▶ **What the task asks**
Write the data below out again in full, exactly as shown.

::::::

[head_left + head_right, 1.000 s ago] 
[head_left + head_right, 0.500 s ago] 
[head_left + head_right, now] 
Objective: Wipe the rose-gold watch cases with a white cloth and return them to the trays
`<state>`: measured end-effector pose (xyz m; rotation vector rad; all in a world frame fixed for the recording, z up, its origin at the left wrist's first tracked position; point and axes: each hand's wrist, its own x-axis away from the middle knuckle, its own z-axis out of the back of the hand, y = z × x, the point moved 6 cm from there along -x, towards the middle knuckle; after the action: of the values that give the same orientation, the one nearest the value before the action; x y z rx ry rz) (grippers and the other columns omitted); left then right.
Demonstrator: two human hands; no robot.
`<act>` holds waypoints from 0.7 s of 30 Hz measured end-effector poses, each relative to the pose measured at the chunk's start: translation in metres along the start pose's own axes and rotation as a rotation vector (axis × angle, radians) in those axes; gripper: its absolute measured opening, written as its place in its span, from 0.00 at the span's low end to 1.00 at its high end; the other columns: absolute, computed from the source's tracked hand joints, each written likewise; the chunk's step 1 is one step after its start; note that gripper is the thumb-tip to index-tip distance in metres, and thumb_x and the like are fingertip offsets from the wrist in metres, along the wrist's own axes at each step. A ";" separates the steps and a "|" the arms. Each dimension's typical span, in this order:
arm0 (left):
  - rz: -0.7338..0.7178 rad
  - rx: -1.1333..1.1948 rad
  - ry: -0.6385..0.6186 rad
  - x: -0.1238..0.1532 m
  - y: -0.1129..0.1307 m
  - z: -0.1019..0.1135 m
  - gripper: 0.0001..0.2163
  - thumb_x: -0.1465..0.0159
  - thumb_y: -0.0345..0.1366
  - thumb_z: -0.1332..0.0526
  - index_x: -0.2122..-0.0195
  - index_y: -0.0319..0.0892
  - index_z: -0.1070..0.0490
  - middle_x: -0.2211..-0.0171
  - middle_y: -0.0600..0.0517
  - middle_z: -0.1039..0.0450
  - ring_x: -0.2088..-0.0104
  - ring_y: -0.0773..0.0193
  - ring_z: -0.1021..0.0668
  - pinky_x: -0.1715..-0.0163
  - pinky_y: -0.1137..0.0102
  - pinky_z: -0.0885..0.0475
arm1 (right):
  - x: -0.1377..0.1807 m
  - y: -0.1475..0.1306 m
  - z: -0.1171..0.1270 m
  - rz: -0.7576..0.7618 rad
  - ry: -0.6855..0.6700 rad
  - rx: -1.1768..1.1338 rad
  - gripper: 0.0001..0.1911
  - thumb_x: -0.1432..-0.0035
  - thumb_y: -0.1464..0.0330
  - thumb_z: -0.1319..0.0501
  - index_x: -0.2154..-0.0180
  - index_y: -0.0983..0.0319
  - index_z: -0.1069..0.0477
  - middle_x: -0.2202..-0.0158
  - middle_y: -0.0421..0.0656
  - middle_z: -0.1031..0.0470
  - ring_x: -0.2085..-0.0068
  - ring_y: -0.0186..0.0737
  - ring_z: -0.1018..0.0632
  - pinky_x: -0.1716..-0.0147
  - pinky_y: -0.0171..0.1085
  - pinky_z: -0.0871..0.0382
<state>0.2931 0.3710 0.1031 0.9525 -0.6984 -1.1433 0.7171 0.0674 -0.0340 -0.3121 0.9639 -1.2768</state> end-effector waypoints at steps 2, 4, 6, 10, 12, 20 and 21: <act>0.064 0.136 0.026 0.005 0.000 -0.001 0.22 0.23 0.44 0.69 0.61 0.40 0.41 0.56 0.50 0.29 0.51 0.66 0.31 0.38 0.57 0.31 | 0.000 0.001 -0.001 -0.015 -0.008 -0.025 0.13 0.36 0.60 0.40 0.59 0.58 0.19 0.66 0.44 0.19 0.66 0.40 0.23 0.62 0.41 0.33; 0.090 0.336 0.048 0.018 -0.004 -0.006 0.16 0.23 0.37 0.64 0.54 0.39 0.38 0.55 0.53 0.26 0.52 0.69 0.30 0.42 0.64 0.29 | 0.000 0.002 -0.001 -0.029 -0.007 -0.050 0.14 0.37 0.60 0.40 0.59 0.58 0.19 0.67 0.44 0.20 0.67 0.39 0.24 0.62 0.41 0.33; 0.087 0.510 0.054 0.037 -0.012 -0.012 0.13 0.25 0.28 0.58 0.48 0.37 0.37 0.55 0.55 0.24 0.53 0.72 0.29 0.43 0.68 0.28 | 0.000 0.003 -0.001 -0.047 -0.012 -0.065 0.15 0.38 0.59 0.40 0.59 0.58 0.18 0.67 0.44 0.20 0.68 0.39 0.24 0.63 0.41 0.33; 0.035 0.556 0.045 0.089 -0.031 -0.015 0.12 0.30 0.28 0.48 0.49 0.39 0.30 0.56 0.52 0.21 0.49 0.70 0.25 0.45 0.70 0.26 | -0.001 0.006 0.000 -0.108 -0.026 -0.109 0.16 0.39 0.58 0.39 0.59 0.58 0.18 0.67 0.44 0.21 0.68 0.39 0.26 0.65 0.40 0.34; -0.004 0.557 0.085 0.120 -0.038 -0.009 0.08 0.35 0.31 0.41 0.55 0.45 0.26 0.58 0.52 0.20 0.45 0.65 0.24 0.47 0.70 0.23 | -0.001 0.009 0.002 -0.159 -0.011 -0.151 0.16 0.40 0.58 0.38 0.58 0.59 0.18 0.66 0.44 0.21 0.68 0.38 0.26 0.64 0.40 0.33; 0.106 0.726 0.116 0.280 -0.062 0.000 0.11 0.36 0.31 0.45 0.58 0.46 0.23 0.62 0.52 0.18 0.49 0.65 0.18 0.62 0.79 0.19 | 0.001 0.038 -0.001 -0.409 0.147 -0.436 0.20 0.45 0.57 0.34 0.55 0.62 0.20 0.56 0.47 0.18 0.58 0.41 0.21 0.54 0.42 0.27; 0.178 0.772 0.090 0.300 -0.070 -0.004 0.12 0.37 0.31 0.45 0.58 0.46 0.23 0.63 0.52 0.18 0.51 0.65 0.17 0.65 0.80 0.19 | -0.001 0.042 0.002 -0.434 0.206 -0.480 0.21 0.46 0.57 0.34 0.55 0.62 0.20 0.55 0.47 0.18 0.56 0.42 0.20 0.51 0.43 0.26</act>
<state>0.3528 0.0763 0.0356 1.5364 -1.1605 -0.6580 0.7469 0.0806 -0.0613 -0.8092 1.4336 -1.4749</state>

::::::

▶ **Exercise response**
[head_left + head_right, 1.000 s ago] 
[head_left + head_right, 0.500 s ago] 
[head_left + head_right, now] 
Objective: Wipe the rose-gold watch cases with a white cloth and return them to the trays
`<state>`: measured end-effector pose (xyz m; rotation vector rad; all in a world frame fixed for the recording, z up, its origin at the left wrist's first tracked position; point and axes: each hand's wrist, its own x-axis away from the middle knuckle, its own z-axis out of the back of the hand, y = z × x, the point moved 6 cm from there along -x, towards the middle knuckle; after the action: of the values that give the same orientation, the one nearest the value before the action; x y z rx ry rz) (grippers and the other columns omitted); left then right.
Demonstrator: two human hands; no robot.
`<act>` holds waypoints from 0.7 s of 30 Hz measured end-effector poses, each relative to the pose measured at the chunk's start: translation in metres along the start pose's own axes and rotation as a rotation vector (axis × angle, radians) in those axes; gripper: its absolute measured opening, written as its place in its span, from 0.00 at the span's low end to 1.00 at its high end; the other columns: absolute, computed from the source's tracked hand joints, each written likewise; the chunk's step 1 is one step after its start; note that gripper is the thumb-tip to index-tip distance in metres, and thumb_x and the like are fingertip offsets from the wrist in metres, along the wrist's own axes at each step. A ";" separates the steps and a "|" the arms. Each dimension's typical span, in this order:
arm0 (left):
  - rz: -0.7338..0.7178 rad
  - rx: -1.1333..1.1948 rad
  - ry: -0.6385..0.6186 rad
  - x: -0.1238..0.1532 m
  - y: -0.1129..0.1307 m
  - z: -0.1019..0.1135 m
  - gripper: 0.0001..0.2163
  - thumb_x: -0.1465..0.0159
  - thumb_y: -0.0345..0.1366
  - thumb_z: -0.1332..0.0526
  - index_x: -0.2122..-0.0195
  - index_y: -0.0319..0.0892
  - index_z: -0.1070..0.0490
  - middle_x: -0.2211..-0.0171
  - middle_y: -0.0600..0.0517
  - middle_z: -0.1039..0.0450
  - ring_x: -0.2088..-0.0104
  - ring_y: -0.0773..0.0193
  - ring_z: -0.1021..0.0668
  - pinky_x: -0.1715..-0.0163
  - pinky_y: -0.1137..0.0102
  - pinky_z: -0.0885..0.0475
arm1 (right):
  - x: -0.1377..0.1807 m
  - y: -0.1475..0.1306 m
  - z: -0.1171..0.1270 m
  - rz: -0.7576..0.7618 rad
  - ry: -0.6855..0.6700 rad
  - rx: -1.1768..1.1338 rad
  - gripper: 0.0001..0.1911
  - thumb_x: -0.1432..-0.0035
  - thumb_y: -0.1464..0.0330
  - thumb_z: -0.1319..0.0501
  - index_x: -0.2154..-0.0180
  - index_y: -0.0983..0.0319
  - index_z: -0.1069..0.0477
  - middle_x: -0.2202..-0.0158
  - middle_y: -0.0421..0.0656
  - middle_z: -0.1031..0.0470
  - ring_x: -0.2085..-0.0068
  - ring_y: -0.0186..0.0737
  - ring_z: -0.1018..0.0632
  - pinky_x: -0.1716..-0.0147
  - pinky_y: -0.0171..0.1085
  - pinky_z: -0.0871..0.0382
<state>0.2931 0.3710 0.1031 0.9525 -0.6984 -1.1433 0.7171 0.0674 -0.0340 -0.3121 0.9639 -1.2768</state> end-effector waypoints at steps 2, 4, 6, 10, 12, 20 and 21: <act>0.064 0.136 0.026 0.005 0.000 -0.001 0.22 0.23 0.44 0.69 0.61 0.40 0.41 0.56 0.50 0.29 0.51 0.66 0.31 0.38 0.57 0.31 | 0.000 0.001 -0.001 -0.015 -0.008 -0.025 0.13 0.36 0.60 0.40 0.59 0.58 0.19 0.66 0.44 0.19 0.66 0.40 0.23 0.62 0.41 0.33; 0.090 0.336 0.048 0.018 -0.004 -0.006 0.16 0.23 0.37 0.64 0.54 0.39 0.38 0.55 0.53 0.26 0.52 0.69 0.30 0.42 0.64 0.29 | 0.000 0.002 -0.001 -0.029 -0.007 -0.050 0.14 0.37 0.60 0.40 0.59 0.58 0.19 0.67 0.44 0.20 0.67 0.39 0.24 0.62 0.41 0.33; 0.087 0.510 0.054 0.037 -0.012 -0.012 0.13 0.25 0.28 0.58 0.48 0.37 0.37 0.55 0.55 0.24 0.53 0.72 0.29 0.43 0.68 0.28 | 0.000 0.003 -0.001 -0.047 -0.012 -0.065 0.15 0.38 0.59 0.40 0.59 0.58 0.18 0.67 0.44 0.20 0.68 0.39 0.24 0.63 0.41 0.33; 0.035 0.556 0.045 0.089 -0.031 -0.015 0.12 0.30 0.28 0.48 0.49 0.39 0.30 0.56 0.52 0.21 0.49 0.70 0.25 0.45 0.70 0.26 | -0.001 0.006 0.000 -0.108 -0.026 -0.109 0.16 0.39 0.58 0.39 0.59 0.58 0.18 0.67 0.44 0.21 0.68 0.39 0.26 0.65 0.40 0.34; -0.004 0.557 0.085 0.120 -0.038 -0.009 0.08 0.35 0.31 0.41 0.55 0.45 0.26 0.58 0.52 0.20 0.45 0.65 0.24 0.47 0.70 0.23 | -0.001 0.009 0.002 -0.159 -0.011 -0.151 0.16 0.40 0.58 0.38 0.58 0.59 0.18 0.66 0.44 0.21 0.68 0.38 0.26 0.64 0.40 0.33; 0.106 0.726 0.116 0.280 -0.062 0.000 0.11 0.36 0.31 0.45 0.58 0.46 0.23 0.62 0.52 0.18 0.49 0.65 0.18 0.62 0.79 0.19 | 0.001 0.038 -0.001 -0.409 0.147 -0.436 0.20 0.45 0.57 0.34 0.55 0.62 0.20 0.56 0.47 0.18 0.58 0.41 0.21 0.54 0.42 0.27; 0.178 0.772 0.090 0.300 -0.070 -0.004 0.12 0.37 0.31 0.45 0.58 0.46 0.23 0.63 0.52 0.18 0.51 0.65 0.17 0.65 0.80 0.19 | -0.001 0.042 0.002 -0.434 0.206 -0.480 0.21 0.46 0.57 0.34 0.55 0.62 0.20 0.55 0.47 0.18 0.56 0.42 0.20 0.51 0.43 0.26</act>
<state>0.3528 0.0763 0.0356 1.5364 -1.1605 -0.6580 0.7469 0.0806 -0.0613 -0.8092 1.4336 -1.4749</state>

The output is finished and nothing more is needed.